DeGasperi R, Thomas L J, Sugiyama E, Chang H M, Beck P J, Orlean P, Albright C, Waneck G, Sambrook J F, Warren C D
Department of Biological Chemistry and Molecular Pharmacology, Harvard Medical School, Massachusetts General Hospital, Boston 02114.
Science. 1990 Nov 16;250(4983):988-91. doi: 10.1126/science.1978413.
Glycosylphosphatidylinositol (GPI) serves as a membrane anchor for a large number of eukaryotic proteins. A genetic approach was used to investigate the biosynthesis of GPI anchor precursors in mammalian cells. T cell hybridoma mutants that cannot synthesize dolichol-phosphate-mannose (Dol-P-Man) also do not express on their surface GPI-anchored proteins such as Thy-1 and Ly-6A. These mutants cannot form mannose-containing GPI precursors. Transfection with the yeast Dol-P-Man synthase gene rescues the synthesis of both Dol-P-Man and mannose-containing GPI precursors, as well as the surface expression of Thy-1 and Ly-6A, suggesting that Dol-P-Man is the donor of at least one mannose residue in the GPI core.

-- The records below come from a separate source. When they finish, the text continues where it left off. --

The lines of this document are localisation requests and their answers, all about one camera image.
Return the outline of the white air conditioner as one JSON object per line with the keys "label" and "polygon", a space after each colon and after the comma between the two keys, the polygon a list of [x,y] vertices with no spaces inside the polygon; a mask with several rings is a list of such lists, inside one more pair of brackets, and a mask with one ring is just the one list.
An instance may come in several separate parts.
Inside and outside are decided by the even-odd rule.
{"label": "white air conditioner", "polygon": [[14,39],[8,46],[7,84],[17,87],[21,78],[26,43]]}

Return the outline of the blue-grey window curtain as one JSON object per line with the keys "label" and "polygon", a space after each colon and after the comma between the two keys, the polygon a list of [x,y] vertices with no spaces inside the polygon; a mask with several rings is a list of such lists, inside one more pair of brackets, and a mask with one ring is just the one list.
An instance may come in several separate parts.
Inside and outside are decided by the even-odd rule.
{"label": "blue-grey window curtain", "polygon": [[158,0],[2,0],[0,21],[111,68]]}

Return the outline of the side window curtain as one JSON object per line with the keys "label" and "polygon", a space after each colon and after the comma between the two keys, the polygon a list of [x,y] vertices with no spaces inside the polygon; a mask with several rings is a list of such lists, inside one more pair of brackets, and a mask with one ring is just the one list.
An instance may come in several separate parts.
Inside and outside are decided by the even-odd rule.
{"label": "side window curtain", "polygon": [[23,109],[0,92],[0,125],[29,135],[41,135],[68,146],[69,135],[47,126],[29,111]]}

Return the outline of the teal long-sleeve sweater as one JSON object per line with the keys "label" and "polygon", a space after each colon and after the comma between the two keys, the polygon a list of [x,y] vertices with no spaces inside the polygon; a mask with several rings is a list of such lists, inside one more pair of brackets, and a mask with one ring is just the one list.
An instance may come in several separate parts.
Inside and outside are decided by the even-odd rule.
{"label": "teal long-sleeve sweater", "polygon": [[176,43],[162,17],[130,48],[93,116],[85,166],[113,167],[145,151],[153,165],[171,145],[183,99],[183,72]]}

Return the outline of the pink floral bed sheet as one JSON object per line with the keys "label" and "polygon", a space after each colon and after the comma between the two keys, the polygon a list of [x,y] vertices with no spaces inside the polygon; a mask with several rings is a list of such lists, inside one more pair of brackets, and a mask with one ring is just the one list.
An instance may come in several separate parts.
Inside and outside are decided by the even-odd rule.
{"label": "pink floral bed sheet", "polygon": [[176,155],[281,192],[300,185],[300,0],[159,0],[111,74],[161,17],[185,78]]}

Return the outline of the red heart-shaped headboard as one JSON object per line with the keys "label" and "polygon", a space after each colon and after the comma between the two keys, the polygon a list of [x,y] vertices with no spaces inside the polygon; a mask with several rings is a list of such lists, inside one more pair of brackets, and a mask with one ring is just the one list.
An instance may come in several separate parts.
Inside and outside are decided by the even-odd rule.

糖基磷脂酰肌醇(GPI)作为大量真核生物蛋白质的膜锚定物。采用遗传学方法研究哺乳动物细胞中GPI锚定前体的生物合成。不能合成磷酸多萜醇甘露糖(Dol-P-Man)的T细胞杂交瘤突变体在其表面也不表达GPI锚定蛋白,如Thy-1和Ly-6A。这些突变体不能形成含甘露糖的GPI前体。用酵母Dol-P-Man合酶基因转染可挽救Dol-P-Man和含甘露糖的GPI前体的合成,以及Thy-1和Ly-6A的表面表达,这表明Dol-P-Man是GPI核心中至少一个甘露糖残基的供体。